- [Aim of the exercise]:
Output each record in full, exactly as it stands.

- [Data excerpts]:
* * * * * * * * *

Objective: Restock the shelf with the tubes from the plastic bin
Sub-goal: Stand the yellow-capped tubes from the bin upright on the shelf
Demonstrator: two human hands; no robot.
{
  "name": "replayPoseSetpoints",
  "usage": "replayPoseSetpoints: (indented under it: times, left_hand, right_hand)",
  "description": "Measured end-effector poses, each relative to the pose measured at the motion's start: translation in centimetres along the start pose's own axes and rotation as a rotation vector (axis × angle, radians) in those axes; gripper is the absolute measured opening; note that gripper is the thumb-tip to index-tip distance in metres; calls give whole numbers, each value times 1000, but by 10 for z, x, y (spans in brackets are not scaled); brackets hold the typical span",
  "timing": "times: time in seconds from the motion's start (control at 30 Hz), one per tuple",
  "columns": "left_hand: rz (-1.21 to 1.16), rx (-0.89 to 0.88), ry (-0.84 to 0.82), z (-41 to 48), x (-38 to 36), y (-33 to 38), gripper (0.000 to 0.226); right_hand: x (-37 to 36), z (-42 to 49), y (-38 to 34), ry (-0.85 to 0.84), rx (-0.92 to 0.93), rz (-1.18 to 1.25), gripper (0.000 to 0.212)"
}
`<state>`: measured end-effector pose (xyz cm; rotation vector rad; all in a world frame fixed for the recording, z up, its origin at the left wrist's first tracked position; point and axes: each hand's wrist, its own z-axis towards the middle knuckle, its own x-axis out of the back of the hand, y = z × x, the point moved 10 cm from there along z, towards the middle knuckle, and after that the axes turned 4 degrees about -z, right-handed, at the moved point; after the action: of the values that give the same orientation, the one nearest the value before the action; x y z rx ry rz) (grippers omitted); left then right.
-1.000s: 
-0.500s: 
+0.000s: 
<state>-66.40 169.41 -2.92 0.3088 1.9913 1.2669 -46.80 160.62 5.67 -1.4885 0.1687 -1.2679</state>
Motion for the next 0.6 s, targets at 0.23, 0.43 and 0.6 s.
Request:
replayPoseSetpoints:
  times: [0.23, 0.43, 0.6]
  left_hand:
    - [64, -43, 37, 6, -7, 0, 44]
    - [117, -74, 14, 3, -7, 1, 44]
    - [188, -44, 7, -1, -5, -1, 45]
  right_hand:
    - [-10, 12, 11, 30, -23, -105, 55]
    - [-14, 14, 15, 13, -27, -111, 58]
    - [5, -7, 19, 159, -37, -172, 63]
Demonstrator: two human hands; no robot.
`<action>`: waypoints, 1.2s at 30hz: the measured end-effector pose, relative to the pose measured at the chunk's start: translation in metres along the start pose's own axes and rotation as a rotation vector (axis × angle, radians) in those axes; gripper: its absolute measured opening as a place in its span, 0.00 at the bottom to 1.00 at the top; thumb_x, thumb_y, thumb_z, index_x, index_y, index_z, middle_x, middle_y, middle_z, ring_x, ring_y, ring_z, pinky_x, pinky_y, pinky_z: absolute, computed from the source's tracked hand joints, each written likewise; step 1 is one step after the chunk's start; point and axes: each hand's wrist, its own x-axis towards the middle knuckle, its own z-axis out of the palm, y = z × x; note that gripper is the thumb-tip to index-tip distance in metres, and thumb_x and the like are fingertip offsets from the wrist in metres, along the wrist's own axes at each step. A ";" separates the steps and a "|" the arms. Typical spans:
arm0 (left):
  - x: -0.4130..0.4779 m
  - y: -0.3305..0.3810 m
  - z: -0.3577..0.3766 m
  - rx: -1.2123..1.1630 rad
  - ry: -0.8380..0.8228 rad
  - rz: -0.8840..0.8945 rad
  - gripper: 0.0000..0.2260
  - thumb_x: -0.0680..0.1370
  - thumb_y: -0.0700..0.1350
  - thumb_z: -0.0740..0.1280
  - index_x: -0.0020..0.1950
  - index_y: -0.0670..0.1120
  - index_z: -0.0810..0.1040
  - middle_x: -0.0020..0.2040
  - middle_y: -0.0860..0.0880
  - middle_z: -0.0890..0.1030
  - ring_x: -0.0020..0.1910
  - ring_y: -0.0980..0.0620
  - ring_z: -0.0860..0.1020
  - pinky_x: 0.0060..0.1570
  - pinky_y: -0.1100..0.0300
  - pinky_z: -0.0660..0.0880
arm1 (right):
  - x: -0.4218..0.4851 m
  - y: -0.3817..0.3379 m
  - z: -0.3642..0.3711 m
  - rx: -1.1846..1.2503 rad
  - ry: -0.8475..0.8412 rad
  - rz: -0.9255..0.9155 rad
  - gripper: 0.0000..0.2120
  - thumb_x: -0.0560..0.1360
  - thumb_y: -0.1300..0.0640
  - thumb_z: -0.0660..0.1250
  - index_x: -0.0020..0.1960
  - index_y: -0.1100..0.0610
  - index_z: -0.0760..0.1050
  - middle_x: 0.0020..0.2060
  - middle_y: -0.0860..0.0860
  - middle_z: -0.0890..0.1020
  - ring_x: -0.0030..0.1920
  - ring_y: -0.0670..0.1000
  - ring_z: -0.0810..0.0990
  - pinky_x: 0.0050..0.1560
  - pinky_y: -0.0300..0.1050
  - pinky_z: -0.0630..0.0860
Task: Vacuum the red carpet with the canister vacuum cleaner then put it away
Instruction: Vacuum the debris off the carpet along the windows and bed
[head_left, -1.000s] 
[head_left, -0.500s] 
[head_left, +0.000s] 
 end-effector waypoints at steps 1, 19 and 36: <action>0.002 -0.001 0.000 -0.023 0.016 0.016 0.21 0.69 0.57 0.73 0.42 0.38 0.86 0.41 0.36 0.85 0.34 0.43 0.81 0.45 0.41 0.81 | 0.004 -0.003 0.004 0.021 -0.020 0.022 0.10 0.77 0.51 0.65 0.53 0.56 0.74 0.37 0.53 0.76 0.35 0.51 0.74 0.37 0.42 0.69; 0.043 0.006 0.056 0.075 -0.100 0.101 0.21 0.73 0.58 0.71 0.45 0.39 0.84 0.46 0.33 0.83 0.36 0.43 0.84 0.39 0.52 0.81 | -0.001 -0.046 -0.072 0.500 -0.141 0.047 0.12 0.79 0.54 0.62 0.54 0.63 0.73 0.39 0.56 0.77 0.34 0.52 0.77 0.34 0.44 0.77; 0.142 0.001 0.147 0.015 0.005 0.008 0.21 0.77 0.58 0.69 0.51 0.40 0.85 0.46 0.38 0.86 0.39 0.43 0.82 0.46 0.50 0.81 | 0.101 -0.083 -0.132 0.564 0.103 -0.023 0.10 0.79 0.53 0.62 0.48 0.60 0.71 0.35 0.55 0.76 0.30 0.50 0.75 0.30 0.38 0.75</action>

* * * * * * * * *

- [Written solution]:
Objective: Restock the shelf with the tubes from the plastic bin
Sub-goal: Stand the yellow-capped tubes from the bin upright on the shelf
Demonstrator: two human hands; no robot.
{
  "name": "replayPoseSetpoints",
  "usage": "replayPoseSetpoints: (indented under it: times, left_hand, right_hand)",
  "description": "Measured end-effector poses, each relative to the pose measured at the motion's start: translation in centimetres along the start pose's own axes and rotation as a rotation vector (axis × angle, radians) in those axes; gripper is the absolute measured opening; note that gripper is the thumb-tip to index-tip distance in metres; calls give whole numbers, each value times 1000, but by 10 for z, x, y (spans in brackets are not scaled); brackets hold the typical span",
  "timing": "times: time in seconds from the motion's start (control at 30 Hz), one per tuple",
  "columns": "left_hand: rz (-1.21 to 1.16), rx (-0.89 to 0.88), ry (-0.84 to 0.82), z (-41 to 48), x (-38 to 36), y (-33 to 38), gripper (0.000 to 0.226); right_hand: x (-37 to 36), z (-42 to 49), y (-38 to 34), ry (-0.85 to 0.84), rx (-0.92 to 0.93), rz (-1.18 to 1.25), gripper (0.000 to 0.212)"
}
`<state>`: measured end-effector pose (xyz cm; rotation vector rad; all in a world frame fixed for the recording, z up, its origin at the left wrist's first tracked position; point and axes: each hand's wrist, its own z-axis towards the middle knuckle, its own x-axis out of the back of the hand, y = z × x, the point moved 10 cm from there along z, towards the middle knuckle, and after that the axes turned 4 degrees about -z, right-handed, at the moved point; after the action: of the values that give the same orientation, the one nearest the value before the action; x y z rx ry rz) (grippers omitted); left then right.
-1.000s: 
-0.500s: 
+0.000s: 
<state>-66.40 169.41 -2.92 0.3088 1.9913 1.2669 -46.80 160.62 5.67 -1.4885 0.1687 -1.2679</state>
Motion for the next 0.6 s, targets at 0.23, 0.43 and 0.6 s.
Request:
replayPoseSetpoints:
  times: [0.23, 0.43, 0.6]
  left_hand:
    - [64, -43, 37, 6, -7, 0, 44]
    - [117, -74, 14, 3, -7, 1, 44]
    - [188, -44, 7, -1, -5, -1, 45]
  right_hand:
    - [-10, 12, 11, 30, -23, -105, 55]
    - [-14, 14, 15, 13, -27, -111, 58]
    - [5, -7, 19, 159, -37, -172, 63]
Demonstrator: two human hands; no robot.
`<action>`: waypoints, 1.2s at 30hz: the measured end-effector pose, relative to the pose measured at the chunk's start: translation in metres along the start pose's own axes and rotation as a rotation vector (axis × angle, radians) in those axes; gripper: its absolute measured opening as a place in its span, 0.00 at the bottom to 1.00 at the top; thumb_x, thumb_y, thumb_z, index_x, index_y, index_z, middle_x, middle_y, middle_z, ring_x, ring_y, ring_z, pinky_x, pinky_y, pinky_z: absolute, computed from the source's tracked hand joints, each written likewise; step 1 is one step after the chunk's start; point and axes: each hand's wrist, its own x-axis towards the middle knuckle, its own z-axis out of the palm, y = z × x; note that gripper is the thumb-tip to index-tip distance in metres, and thumb_x and the like are fingertip offsets from the wrist in metres, along the wrist's own axes at each step. A ";" separates the steps and a "|" the arms. Typical spans:
arm0 (left):
  - x: -0.4130..0.4779 m
  - y: -0.3305..0.3810 m
  - z: -0.3577..0.3766 m
  - rx: -1.2123..1.1630 rad
  - ry: -0.8380..0.8228 rad
  - rz: -0.8840..0.8945 rad
  - gripper: 0.0000..0.2260
  - thumb_x: -0.0680..0.1370
  - thumb_y: -0.0700..0.1350
  - thumb_z: -0.0740..0.1280
  - index_x: -0.0020..0.1950
  - index_y: -0.0670..0.1120
  - index_z: -0.0810..0.1040
  - middle_x: -0.0020..0.2040
  - middle_y: -0.0860..0.0880
  - middle_z: -0.0890..0.1030
  - ring_x: -0.0020..0.1910
  - ring_y: -0.0980..0.0620
  - ring_z: -0.0860..0.1020
  - pinky_x: 0.0060..0.1570
  - pinky_y: -0.1100..0.0300
  - pinky_z: -0.0660..0.0880
arm1 (right):
  - x: -0.4218..0.4851 m
  - y: -0.3817..0.3379 m
  - z: -0.3642..0.3711 m
  - rx: -1.1846..1.2503 rad
  - ry: -0.8475..0.8412 rad
  - rz: -0.9255..0.9155 rad
  - gripper: 0.0000..0.2120
  - thumb_x: -0.0560..0.1360
  - thumb_y: -0.1300..0.0640
  - thumb_z: -0.0660..0.1250
  - index_x: -0.0020..0.1960
  - index_y: -0.1100..0.0610
  - index_z: -0.0760..0.1050
  - middle_x: 0.0020..0.2060
  - middle_y: -0.0860..0.0860
  - middle_z: -0.0890..0.1020
  - ring_x: -0.0030..0.1920
  - ring_y: -0.0670..0.1000
  - ring_z: -0.0810..0.0990
  - pinky_x: 0.0050..0.1560
  - pinky_y: -0.0300..0.1050
  - pinky_z: -0.0630..0.0860
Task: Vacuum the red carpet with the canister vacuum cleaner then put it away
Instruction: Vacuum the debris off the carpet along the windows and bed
[head_left, -1.000s] 
[head_left, -0.500s] 
[head_left, +0.000s] 
 end-effector waypoints at steps 1, 19 and 36: <action>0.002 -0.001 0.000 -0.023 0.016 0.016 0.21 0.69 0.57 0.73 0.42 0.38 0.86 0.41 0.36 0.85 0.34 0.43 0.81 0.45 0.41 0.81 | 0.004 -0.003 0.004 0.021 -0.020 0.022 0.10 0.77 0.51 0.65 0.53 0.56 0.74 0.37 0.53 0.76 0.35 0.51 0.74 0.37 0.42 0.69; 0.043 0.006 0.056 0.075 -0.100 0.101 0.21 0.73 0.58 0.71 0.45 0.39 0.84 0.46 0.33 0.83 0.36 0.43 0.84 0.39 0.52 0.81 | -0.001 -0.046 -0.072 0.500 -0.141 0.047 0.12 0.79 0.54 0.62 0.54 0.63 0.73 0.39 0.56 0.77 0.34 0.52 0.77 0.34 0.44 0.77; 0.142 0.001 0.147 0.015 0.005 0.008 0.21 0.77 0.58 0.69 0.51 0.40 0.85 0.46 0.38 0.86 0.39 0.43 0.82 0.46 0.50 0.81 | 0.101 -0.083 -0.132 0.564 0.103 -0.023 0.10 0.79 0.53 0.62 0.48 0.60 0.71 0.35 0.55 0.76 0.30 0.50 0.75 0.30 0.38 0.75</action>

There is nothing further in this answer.